Speaking Truth to Power: Reflections on My Career at Microsoft
Former Microsoft engineer James Whittaker talks about how CEO Satya Nadella can fix the deeply flawed company
The only easy answer to the question “what was it like working at Microsoft?” is “Which one?” My on-again, off-again Microsoft career spanned three different versions of the company, each deeply inspirational and tragically flawed in its own unique way. As it once again struggles to reinvent itself, the Microsoft of the future is being weighed down by the ghosts of its past.
The Microsoft of the ’90s, with Bill Gates calling the shots, was a technology-forward company, fast-paced, ambitious, and unapologetically capitalistic. It was a beast, number one in nearly every genre that mattered, dreaded by its partners, feared by its competitors, and alternately loved and hated by its users. Raw ambition and single-minded drive for dominance pervaded the company, from senior leaders on down to individual contributors. Working for Microsoft during the ’90s was an intellectual rush, wrapped in the opulence of runaway personal wealth.

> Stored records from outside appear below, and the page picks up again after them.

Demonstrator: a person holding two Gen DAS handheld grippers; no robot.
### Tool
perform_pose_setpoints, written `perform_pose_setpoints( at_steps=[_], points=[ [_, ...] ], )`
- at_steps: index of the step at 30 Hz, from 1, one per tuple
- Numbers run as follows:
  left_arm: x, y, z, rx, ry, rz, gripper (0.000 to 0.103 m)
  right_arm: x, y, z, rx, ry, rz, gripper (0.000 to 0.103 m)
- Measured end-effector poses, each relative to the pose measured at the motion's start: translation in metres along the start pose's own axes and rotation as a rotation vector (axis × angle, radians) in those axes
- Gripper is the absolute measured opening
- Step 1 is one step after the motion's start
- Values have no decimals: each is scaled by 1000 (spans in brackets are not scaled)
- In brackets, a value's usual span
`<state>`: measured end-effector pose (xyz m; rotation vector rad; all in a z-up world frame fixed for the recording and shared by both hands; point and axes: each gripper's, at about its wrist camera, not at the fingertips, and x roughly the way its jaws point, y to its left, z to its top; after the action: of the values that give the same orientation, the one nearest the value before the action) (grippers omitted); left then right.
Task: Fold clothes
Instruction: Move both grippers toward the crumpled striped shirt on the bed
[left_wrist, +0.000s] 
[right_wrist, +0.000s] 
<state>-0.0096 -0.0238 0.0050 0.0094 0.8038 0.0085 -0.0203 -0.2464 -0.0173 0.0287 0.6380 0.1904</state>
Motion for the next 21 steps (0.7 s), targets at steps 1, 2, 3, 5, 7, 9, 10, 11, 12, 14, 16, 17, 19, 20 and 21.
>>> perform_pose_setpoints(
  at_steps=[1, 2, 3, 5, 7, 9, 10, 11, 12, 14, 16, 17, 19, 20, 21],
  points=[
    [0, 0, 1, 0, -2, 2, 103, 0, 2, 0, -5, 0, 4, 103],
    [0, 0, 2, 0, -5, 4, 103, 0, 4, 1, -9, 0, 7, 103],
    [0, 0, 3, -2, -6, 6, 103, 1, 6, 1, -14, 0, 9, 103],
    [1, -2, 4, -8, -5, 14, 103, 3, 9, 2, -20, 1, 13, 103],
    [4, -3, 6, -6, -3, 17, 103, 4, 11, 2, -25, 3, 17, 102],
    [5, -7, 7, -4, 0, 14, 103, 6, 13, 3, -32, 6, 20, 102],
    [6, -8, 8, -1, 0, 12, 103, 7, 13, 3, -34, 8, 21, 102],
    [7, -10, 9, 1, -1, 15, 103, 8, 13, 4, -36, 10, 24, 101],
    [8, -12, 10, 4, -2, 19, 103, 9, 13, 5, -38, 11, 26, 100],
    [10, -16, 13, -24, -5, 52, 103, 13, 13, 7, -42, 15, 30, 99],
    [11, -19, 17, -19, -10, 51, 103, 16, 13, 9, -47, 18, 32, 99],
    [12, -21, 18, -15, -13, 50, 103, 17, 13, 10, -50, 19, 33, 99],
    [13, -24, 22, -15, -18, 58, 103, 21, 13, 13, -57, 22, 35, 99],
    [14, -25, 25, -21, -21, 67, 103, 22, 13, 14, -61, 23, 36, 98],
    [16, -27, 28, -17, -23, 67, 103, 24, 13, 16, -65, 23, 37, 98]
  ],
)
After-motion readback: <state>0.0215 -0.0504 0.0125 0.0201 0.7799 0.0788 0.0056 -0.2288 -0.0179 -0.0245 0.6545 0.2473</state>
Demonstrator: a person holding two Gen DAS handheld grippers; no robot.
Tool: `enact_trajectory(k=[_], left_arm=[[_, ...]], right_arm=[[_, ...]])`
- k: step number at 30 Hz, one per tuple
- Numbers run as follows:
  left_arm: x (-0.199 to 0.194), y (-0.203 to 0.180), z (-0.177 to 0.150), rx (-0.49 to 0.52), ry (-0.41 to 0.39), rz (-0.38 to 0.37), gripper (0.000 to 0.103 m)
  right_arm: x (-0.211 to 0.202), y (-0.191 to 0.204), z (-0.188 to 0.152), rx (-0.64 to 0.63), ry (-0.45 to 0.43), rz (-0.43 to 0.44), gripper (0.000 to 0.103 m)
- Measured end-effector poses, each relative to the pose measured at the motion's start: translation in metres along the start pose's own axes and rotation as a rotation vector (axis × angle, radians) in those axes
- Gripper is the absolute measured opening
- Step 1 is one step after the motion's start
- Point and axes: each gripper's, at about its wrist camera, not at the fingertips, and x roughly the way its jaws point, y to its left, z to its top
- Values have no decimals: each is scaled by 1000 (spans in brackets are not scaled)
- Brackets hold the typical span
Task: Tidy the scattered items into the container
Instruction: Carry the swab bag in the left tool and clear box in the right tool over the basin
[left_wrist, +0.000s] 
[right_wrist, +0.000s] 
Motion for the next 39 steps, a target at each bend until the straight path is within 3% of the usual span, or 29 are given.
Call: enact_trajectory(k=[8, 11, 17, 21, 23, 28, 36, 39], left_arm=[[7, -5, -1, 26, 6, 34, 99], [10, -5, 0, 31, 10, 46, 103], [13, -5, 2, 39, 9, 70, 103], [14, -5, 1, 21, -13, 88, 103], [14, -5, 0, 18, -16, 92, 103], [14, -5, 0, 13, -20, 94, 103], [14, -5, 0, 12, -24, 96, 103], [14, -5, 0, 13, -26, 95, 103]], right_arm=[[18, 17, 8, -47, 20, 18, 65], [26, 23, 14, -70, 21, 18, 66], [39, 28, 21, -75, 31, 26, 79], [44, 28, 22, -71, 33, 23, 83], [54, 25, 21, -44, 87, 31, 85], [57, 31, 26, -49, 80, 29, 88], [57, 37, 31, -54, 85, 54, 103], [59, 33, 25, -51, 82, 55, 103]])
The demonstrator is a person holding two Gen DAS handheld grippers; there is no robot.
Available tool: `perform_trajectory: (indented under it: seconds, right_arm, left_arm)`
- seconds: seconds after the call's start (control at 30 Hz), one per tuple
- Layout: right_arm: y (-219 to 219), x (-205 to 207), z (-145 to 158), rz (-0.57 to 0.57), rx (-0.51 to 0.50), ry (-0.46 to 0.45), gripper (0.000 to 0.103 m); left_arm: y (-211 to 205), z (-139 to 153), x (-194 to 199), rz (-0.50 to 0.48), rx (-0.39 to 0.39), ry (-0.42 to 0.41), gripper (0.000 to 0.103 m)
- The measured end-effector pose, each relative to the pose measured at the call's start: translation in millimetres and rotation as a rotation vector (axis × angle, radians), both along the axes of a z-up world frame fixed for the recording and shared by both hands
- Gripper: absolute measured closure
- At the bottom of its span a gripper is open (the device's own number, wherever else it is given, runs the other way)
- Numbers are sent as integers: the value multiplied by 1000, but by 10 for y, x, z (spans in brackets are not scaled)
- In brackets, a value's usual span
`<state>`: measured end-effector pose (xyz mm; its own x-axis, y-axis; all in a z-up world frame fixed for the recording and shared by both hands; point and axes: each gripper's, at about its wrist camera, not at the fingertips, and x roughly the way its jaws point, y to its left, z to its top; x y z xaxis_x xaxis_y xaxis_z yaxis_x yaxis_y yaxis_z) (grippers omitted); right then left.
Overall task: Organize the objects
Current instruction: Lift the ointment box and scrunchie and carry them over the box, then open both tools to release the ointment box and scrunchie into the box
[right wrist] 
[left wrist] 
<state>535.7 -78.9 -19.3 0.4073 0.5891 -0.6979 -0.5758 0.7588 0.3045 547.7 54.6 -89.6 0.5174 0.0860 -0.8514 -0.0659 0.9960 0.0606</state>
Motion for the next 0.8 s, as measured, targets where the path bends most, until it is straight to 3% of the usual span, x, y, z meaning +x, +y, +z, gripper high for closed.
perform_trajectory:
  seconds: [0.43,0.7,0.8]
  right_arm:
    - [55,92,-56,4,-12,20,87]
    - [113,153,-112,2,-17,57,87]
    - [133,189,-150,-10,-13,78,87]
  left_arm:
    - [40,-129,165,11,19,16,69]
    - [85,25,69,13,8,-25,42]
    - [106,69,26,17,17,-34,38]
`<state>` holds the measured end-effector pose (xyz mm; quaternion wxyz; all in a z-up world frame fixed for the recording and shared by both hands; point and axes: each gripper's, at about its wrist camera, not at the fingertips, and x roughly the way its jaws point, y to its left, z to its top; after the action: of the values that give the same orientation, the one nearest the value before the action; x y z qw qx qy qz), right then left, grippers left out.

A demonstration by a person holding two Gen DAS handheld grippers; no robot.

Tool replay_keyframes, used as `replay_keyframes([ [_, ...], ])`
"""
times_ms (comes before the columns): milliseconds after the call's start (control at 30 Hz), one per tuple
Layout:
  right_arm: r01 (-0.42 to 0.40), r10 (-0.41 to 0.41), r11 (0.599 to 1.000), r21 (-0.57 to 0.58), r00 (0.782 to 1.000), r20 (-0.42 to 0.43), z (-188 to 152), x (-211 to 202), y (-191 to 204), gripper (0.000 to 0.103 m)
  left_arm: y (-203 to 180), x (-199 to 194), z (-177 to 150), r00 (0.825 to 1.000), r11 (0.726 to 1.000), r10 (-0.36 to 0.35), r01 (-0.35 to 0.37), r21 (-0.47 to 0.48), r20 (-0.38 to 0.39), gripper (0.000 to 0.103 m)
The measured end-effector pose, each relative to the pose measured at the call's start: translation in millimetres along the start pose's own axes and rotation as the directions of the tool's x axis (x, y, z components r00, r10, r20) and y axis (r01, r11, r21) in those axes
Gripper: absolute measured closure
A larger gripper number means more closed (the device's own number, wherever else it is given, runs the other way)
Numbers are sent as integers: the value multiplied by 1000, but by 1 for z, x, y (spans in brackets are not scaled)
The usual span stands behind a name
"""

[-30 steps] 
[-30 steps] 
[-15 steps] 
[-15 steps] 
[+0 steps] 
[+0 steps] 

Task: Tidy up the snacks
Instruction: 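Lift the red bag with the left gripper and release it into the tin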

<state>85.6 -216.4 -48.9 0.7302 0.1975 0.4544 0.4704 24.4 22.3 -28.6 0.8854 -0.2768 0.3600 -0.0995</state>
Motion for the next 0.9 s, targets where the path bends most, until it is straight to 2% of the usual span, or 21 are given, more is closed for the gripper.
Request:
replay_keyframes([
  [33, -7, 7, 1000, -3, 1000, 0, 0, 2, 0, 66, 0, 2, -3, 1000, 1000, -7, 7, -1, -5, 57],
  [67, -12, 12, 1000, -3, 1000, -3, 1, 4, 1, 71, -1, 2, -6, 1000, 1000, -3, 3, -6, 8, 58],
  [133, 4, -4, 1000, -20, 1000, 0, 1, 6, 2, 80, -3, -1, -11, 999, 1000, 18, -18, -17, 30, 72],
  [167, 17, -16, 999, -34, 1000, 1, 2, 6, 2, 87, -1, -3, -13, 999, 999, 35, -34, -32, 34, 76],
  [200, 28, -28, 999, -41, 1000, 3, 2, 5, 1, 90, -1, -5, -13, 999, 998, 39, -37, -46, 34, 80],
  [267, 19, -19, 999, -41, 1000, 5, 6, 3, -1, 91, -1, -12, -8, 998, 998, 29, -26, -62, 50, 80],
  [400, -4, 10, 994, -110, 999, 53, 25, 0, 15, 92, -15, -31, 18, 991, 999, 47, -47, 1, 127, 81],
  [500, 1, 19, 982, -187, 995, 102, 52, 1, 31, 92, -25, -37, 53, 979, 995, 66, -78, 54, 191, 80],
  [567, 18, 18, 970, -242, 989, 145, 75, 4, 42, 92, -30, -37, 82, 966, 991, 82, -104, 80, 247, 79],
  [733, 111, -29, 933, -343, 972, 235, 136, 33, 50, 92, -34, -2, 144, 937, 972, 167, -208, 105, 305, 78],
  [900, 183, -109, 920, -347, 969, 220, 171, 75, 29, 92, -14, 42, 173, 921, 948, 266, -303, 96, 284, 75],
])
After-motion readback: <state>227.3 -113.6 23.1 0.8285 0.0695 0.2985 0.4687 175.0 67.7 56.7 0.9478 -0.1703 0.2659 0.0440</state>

Microsoft was the shit and they knew it.
The Microsoft of the 2000s, under Steve Ballmer, was almost exactly the opposite. Bruised and battered by the consent decree handed down by the Department of Justice for the very same ambition that brought it to dominance, Ballmer’s Microsoft was sales-forward and cautious. It was either gazing at its own Windows-shaped navel or nervously clutching its pearls at the approach of Google in its rearview mirror. This inattention to anything resembling the imaginative or innovative caused it to hemorrhage talent, flatline its stock, bore its customers, and miss (or at least be very late to) the next three technology megatrends — web, cloud, and mobile — on the trot. It was an era of hand-wringing and coming to grips with a profitable but uninspired slide into irrelevance.
The good aspects of working for Microsoft are very good, making repping the brand pretty easy.